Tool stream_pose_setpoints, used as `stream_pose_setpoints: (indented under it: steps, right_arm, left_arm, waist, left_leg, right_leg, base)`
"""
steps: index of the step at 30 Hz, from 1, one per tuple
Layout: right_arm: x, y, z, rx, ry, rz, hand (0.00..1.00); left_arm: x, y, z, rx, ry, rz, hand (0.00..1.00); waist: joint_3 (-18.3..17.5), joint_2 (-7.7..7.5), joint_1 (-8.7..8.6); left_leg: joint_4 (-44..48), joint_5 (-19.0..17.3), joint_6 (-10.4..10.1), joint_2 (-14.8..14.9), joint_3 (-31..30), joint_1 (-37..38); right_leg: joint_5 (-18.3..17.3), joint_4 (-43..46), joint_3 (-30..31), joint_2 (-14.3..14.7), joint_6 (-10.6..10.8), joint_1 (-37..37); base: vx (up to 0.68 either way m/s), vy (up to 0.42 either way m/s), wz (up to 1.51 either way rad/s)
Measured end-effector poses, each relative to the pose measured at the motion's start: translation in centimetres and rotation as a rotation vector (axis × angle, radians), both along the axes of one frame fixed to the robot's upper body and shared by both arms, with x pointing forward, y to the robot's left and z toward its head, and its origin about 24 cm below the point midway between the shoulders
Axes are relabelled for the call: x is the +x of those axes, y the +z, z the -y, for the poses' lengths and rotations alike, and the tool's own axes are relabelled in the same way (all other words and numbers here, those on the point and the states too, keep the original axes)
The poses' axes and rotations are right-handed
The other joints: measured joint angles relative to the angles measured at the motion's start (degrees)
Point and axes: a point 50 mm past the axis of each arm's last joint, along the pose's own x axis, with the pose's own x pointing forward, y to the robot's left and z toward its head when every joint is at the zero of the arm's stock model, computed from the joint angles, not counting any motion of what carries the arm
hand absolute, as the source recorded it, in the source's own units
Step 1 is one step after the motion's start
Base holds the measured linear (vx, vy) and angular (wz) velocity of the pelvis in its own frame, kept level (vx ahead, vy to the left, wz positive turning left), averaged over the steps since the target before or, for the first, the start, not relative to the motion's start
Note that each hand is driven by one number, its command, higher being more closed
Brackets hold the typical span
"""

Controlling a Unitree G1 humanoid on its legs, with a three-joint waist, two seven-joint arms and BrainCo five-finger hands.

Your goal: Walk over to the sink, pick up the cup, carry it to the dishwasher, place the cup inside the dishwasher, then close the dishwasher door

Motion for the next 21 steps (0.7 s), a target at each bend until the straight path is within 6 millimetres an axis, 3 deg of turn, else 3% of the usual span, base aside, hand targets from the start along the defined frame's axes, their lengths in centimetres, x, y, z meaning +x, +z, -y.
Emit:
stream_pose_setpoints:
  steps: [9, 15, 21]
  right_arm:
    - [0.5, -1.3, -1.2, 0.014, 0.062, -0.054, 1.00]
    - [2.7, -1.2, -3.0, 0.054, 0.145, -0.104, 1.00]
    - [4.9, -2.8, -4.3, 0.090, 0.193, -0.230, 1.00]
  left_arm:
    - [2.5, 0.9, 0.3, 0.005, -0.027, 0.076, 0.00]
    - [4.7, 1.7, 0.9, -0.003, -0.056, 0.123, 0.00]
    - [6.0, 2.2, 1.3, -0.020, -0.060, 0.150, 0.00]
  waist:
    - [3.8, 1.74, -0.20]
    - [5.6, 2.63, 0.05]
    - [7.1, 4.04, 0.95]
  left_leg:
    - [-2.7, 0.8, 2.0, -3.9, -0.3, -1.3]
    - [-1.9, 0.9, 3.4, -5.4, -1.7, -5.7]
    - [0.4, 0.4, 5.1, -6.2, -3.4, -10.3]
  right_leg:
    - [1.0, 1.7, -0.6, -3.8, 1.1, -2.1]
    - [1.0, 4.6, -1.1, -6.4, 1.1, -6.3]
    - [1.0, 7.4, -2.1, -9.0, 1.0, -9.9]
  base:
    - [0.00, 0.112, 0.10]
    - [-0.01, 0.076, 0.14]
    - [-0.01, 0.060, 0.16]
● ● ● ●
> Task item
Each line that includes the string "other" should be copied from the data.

> Solution
Axes are relabelled for the call: x is the +x of those axes, y the +z, z the -y, for the poses' lengths and rotations alike, and the tool's own axes are relabelled in the same way (all other words and numbers here, those on the point and the states too, keep the original axes)
The other joints: measured joint angles relative to the angles measured at the motion's start (degrees)

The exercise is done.